For the past few months, Bridget and I have spent a few hours every other Tuesday over coffee with our sweet friends who are preparing for marriage. We are nearing the end of our time together (They informed us tonight, “One month and two days!”). We hate to see it end.
Technically, it’s premarital counseling, but it has the comfortable feel of a casual conversation. We have covered a wide range of topics: the one-flesh relationship, the Christ/Church parable, the nature of the marriage bond, how the fall affected relationships, roles, marriage as sanctification, how to respond when sinned against and more. We’ve drawn from contemporaries (like Andreas Kostenberger and Dave Harvey) and the old dead guys (like Martin Luther and Jeremiah Burroughs.) There is just so much to take in. Someone has said that newlyweds should not be issued “marriage licenses”, but rather “learner’s permits.”

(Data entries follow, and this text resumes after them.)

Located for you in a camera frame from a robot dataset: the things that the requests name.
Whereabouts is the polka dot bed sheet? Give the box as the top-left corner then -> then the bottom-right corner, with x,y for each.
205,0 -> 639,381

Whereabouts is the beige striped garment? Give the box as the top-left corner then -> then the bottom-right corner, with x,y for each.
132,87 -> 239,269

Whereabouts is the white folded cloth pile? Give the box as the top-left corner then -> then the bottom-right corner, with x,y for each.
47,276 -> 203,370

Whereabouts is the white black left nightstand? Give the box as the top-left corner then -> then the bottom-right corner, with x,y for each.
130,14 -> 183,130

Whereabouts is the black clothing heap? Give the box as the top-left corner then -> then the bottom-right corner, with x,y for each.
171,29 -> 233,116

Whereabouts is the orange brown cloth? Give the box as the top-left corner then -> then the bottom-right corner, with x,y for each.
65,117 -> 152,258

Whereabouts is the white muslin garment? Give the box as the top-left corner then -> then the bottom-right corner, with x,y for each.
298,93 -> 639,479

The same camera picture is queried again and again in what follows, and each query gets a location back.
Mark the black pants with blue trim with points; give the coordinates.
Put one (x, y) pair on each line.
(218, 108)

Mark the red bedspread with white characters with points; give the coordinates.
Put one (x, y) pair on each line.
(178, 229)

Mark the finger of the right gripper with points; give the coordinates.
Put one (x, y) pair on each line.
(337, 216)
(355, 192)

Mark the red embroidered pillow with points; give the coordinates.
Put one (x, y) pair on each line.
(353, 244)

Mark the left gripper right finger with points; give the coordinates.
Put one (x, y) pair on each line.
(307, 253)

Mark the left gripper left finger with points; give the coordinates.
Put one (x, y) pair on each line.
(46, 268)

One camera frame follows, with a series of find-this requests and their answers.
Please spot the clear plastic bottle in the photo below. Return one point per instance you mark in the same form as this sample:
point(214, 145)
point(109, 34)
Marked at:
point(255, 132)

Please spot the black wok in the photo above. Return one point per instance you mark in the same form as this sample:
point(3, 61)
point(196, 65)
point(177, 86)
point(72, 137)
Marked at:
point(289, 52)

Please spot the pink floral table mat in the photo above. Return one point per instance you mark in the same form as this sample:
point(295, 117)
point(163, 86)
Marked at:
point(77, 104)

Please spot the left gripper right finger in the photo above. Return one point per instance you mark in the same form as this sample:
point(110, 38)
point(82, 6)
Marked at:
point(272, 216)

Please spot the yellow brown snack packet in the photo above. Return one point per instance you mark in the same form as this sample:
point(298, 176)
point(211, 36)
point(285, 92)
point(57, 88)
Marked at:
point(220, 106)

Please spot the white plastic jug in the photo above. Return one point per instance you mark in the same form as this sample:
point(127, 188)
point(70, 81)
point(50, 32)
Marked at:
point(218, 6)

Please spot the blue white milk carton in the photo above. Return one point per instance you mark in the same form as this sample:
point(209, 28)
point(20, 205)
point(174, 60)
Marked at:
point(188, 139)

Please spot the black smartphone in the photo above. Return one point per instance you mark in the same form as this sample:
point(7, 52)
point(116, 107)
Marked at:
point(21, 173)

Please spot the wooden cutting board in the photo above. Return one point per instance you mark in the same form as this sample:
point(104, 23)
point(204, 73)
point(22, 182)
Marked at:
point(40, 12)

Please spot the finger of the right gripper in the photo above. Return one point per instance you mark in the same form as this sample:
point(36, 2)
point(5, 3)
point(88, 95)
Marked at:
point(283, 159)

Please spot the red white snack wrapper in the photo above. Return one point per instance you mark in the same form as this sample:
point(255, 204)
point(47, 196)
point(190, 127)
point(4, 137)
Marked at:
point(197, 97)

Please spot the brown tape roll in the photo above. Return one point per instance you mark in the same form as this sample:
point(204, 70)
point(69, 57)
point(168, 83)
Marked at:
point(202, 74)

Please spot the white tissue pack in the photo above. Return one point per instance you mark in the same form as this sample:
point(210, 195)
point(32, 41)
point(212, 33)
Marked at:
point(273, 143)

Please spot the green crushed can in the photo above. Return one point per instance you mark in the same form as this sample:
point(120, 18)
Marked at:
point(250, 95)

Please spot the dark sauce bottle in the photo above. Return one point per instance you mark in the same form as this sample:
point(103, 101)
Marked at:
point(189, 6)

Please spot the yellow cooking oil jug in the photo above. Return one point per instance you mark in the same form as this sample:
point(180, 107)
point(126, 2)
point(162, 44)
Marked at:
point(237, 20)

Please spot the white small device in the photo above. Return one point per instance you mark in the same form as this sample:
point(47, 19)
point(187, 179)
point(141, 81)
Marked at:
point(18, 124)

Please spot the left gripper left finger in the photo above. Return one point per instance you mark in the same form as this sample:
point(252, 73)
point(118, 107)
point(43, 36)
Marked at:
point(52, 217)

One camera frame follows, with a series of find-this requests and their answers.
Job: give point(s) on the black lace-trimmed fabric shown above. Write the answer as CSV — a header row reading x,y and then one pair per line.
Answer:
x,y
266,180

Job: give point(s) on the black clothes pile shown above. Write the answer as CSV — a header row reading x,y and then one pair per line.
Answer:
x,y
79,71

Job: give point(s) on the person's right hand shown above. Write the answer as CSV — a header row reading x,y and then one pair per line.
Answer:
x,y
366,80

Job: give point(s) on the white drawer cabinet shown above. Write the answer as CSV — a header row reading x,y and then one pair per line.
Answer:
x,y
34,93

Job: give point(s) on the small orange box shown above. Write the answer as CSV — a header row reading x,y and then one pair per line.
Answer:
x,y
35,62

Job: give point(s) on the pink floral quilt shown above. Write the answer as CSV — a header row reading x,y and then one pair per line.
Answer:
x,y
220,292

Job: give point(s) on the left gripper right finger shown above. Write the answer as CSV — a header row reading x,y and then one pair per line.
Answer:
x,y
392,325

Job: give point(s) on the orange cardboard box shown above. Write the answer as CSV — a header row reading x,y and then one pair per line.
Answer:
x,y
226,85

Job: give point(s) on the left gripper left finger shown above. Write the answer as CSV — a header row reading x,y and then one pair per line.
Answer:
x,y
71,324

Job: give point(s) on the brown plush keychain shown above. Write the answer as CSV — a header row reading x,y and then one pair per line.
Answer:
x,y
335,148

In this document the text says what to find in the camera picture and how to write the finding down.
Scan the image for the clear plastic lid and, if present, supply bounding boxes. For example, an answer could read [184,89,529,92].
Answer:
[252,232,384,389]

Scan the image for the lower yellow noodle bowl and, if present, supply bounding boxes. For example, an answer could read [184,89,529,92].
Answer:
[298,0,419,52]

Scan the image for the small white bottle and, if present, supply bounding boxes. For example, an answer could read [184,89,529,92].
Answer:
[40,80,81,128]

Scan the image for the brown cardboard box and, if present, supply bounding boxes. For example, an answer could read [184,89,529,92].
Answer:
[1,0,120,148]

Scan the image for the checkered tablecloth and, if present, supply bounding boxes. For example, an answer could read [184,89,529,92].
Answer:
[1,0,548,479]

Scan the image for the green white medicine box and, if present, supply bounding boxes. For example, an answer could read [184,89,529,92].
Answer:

I’m unsure how many couples I’ve done premarital counseling for, but this trip through the material has been particularly enjoyable for me. In part, it’s because this couple has the humble disposition of learners. When we get together, they are fully present. They both ask such insightful questions. The husband-to-be is a copious, diligent notetaker. The bride-to-be is completely engaged in the discussion.
Toward the end of tonight’s session, there was this really honest moment when the prospective groom (no doubt, wearied from addressing invites, registering, picking out shoes and vests and the myriad other banal decisions as the big day nears) set down his pen, leaned back in his chair, glanced at his future wife and said, “I just can’t wait to start learning this together!”
In that moment, we all understood where he was.
The privilege of “learning marriage together” is one of life’s great joys. On our ride home, Bridget commented on how good it is to revisit these topics. It really is. She and I are a year into our third decade of marriage and I can say more than ever, I understand this young man’s heart. May I have the grace to sit under my own teaching. May God give me the same eager, “pen poised”, eyes-riveted enthusiasm about caring for my precious wife that I see in this good man. And may that same zeal mark him throughout his married life. Marriage is too great a privilege not to enjoy!